The hippocampus is the part of the brain where learning, memory and emotions reside. By working on neurons in the mouse hippocampus, the team stimulated the neurons with pharmacological activators of learning-related signaling. They discovered using high-resolution molecular imaging techniques that the long, non-coding RNA ADEPTR was rapidly expressed and transported to the outer arms of the cell. There, ADEPTR molecules interact with proteins that play a role in the structural organization of synapses, proteins called spectrin 1 and ankyrin B.

They found that ADEPTR became downregulated if exposed to an inhibitory neurotransmitter, GABA.

“These findings add another layer of complexity in the modulation and plasticity of synapses,” says Puthanveettil. “Synaptically localized long non-coding RNAs are important regulators of adaptive neuronal function.”

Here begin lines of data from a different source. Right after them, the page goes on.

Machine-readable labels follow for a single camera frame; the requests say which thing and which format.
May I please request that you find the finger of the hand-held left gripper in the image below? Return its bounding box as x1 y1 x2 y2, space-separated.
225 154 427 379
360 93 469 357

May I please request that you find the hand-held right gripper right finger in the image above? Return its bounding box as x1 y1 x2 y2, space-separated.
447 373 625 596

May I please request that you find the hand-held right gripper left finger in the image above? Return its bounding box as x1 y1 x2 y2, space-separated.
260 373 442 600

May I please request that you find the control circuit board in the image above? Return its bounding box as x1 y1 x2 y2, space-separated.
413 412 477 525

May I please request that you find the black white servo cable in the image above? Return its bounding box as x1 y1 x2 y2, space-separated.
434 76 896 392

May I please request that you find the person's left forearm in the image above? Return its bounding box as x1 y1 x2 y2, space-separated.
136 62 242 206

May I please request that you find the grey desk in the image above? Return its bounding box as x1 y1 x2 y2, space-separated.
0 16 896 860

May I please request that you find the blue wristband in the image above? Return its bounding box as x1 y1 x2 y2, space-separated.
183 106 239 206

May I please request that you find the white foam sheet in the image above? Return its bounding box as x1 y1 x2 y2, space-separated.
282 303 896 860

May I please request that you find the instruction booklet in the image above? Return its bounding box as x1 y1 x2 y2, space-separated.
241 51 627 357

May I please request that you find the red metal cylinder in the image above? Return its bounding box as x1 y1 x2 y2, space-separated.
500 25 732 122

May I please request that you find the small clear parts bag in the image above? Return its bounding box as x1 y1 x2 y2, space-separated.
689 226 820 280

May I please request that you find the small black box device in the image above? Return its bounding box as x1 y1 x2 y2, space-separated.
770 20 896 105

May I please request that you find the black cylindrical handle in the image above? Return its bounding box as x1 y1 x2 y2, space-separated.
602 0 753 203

In the future, the team intends to continue to characterize how stimulation affects neural plasticity. In addition, the authors hope to learn more about the role of ADEPTR in vivo.

“It would be interesting to know what role ADEPTR plays in forming new memories in living organisms,” says Grinman.

The work reveals one of the most fundamental processes of learning and memory, adapting to changing information and circumstances.

“Neural plasticity is what allows us to learn, respond to stimuli, and create long-term memories,” says Puthanveettil. “There is still a lot to learn about the magnificent complexity of this fundamental biological process.”